部下から意見を求められると、すぐ「こうしたらいい」と答えてしまう上司が多いようです。敏速に明解な指示を下すことが、有能なマネジャーの条件のひとつだと考えているからではないでしょうか。
もちろん、そうした判断が必要な時も多くあります。でも、意見を求められたら間髪を入れずに指示を出すということを続けていると、部下は「自分から考える」ということをしなくなります。
部下から意見を求められたら指示を出すのではなく、「部下自身がどう思っているのか」を質問してみましょう。上司に意見を求めにいくことは指示をあおぐことだと思っていた部下が、自分なりの答えを求められるわけですから、こう問いかけられた部下はとても新鮮に感じると思います。さらに、仕事に対するコミットメントが違ってきます。

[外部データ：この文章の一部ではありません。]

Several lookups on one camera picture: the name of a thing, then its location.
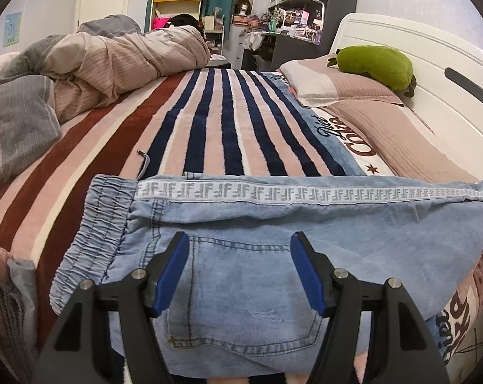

ただし、「君はどう思うんだい?」「君ならどうしたらいいと思う?」と問いかけても、すべての部下が答えてくれるとは限りません。それに、返ってきた答えがあなたの求めているものと違っていることもあるでしょう。それでもいいのです。上司は問いかけ続けてください。
大事なことはあなたが望むような答えが返ってくるかどうかではなく、あなたが部下に意見を求めたという事実です。それは、「お前の意見を真剣に聞くぞ」「お前の存在にいつも関心をもっているぞ」というシグナルを部下に送っていることにほかならないからです。
自立心が旺盛な部下なら積極的に自分の意見を述べるでしょうし、たとえ指示をあおぐだけでよしとしてきた部下でも、少しずつ「自分ならどうするだろう」と考えるようになるでしょう。そうなると、部下は自発的に活き活きと動き出すようになります。
◎ケース1
部下「C社の見積もりはどのくらいに設定したらよいでしょうか?」
上司「あそこはうちにメインクライアントだから、思い切って通常メニューより低めに設定したほうがいいだろうな」
◎ケース2
部下「C社の見積もりはどのくらいに設定したらよいでしょうか?」
上司「君ならどのくらいに設定したらいいと思う?」
部下「そうですね。今回の受注をきっかけにさらに大型の受注に結びつけるためにも、他社より低めに設定したほうがいいと思っているんですが」
上司「新たな大型受注の手ごたえがあるんだね?」
部下「実はですね。先週、先方の部長から新しい工場の建設計画の話をうかがいまして……」
この2つの会話を見てもわかるように「君はどう思う?」と聞くだけで、質問はどんどん広がっていきます。
もし、そんな悠長なことをやっている余裕はないと考えているとしたら、それは問題ではないでしょうか。逐一部下に答えを出さなければ動かない組織よりも、部下が自分で答えを見つけて自発的に動く組織のほうが、はるかにスピード経営にかなっていると思います。